I’m not sure what I am doing in therapy now; I think I basically need a center of support that I can’t give myself.


> [re marraige and kids] > > It seems like kids both widen the gulf, but also bring parents
> This is true. It's just easy to shift the focus to the kids and forget about maintaining the marriage.

That's interesting for me, because I never think much about maintaining a marriage as being a different subject than maintaining a family. People I know with small children seem to spent about 100% of their energy outside of work (especially if both parents work) with their children. But I am, I suppose, not seeing the "couple part". Like sex is definitely about couples and not children.

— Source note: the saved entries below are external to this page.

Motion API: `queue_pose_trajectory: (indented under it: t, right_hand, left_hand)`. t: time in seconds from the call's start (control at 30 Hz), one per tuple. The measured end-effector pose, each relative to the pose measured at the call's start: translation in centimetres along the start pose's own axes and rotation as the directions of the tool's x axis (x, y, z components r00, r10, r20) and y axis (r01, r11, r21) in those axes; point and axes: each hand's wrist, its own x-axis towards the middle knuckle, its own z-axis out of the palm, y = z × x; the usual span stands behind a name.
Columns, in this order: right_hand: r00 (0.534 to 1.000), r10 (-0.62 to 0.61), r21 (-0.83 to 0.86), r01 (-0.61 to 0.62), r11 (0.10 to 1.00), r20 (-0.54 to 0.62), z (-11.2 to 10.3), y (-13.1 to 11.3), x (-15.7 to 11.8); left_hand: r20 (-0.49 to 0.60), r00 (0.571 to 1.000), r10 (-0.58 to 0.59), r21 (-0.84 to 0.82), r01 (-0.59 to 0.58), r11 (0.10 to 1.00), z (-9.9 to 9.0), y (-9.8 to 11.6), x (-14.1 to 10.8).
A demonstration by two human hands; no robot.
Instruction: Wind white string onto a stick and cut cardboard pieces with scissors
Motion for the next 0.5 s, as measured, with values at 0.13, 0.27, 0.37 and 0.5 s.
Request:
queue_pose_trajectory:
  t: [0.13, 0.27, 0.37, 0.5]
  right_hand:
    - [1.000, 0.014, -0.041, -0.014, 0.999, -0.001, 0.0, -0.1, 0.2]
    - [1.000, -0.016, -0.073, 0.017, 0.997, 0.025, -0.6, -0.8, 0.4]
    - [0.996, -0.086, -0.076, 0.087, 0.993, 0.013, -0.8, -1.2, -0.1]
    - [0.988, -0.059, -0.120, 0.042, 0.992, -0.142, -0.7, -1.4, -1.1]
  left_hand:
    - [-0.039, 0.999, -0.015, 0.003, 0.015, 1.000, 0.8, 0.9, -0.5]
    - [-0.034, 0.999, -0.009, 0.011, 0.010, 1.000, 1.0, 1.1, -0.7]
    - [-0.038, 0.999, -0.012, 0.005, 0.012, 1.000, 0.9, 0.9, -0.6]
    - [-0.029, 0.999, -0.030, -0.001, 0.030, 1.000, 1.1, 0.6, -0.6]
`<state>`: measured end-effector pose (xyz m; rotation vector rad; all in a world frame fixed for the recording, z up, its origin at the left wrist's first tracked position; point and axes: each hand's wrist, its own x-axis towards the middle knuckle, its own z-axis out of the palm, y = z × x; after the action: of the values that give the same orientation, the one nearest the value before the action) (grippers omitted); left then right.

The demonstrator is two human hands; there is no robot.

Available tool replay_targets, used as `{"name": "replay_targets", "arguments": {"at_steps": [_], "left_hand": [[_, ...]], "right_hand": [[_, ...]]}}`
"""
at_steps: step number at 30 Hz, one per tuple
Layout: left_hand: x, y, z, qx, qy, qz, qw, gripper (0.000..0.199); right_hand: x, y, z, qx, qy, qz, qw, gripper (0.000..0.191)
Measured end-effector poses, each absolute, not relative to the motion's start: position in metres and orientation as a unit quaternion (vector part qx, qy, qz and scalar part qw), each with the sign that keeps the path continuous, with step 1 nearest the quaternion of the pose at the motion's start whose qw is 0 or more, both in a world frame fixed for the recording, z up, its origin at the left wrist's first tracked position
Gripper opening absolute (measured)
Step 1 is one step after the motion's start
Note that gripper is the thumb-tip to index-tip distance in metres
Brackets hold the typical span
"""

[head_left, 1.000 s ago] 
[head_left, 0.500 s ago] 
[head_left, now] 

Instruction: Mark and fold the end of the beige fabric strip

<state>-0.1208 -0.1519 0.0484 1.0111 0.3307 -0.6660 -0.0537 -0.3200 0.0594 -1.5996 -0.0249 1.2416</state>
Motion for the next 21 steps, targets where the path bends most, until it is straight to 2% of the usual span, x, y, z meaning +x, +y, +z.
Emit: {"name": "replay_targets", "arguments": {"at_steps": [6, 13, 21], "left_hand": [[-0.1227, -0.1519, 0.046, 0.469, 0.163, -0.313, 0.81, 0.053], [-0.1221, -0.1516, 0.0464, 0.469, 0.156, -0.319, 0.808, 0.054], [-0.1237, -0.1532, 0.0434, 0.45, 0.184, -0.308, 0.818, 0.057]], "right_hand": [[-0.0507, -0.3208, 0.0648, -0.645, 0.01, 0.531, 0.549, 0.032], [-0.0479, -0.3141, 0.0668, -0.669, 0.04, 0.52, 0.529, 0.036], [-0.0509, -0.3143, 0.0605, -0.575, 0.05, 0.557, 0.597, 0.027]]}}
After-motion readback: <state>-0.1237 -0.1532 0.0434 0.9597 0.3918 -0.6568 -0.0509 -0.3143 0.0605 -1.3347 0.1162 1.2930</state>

All my relationships have been so short (all under two years) that sex was an overwhelming part of our time. (Like almost every time we saw each other). I have always wondered first what it would be like to be in a relationship which includes sex but not as the main focus and also why so many people have so little sex (statistically). Not you Lorraine!--no seriously, I know it is a big important part of your marriage. With my good friends who are married, it seems to be an important part of their marriages, and I can get it about being tired with babies, but otherwise, why do you think intimacy in marriage drops so much lower after time? I wonder if a lot of people don’t really like each other any more, but it’s too hard to make such major changes (like leaving). Of course our divorce rate is high anyway.
>
And Judy, if you are reading this, I know some of sexual acting out is a major part of your mania.
>

> No, he does this with everyone. The child was hard because I didn't have much of a childhood to connect to. That is what was so enriching to me about having kids--that I got a chance through them to experience a good childhood. I have no idea who I was b/4 I was burned. My mom says I was like my daughter--who is actually quite outgoing, but I think it changed my brain chemistry.


Do you mean in the sense that all trauma changes brain chemistry, or something different?
You don’t remember before eight at all?


I sort of have the same sense of gratitude toward my inside kids because they are able to live things I was not or could not feel. They’d would really like to have their own bodies, and I feel bad about that. They want real hugs.

Now it’s Sunday, and my ankles are still so swollen. I’ve been working every day and I feel tired and scared. Like I can’t deal with things going wrong aside from depression. My car lights are not working right (only the brights and dims work), but I can’t give up my car. Last time it took several days for them to get it back to me. Times like this I would like someone to just take care of me.

How is your nardil is working and that some of the side stuff you are working through. Have you tried the adderal yet? My pdoc added some ritalin in the morning (along with concerta)to try to help the oxycontin kick in faster, but it didn’t do anything. I am still feeling somewhat depressed and extremely oversensitive, but at least there is a bottom on the depression. I don’t know what drug the ankle swelling is related to. Nardil can do that; but I’ve never experienced it before. It’s really bad.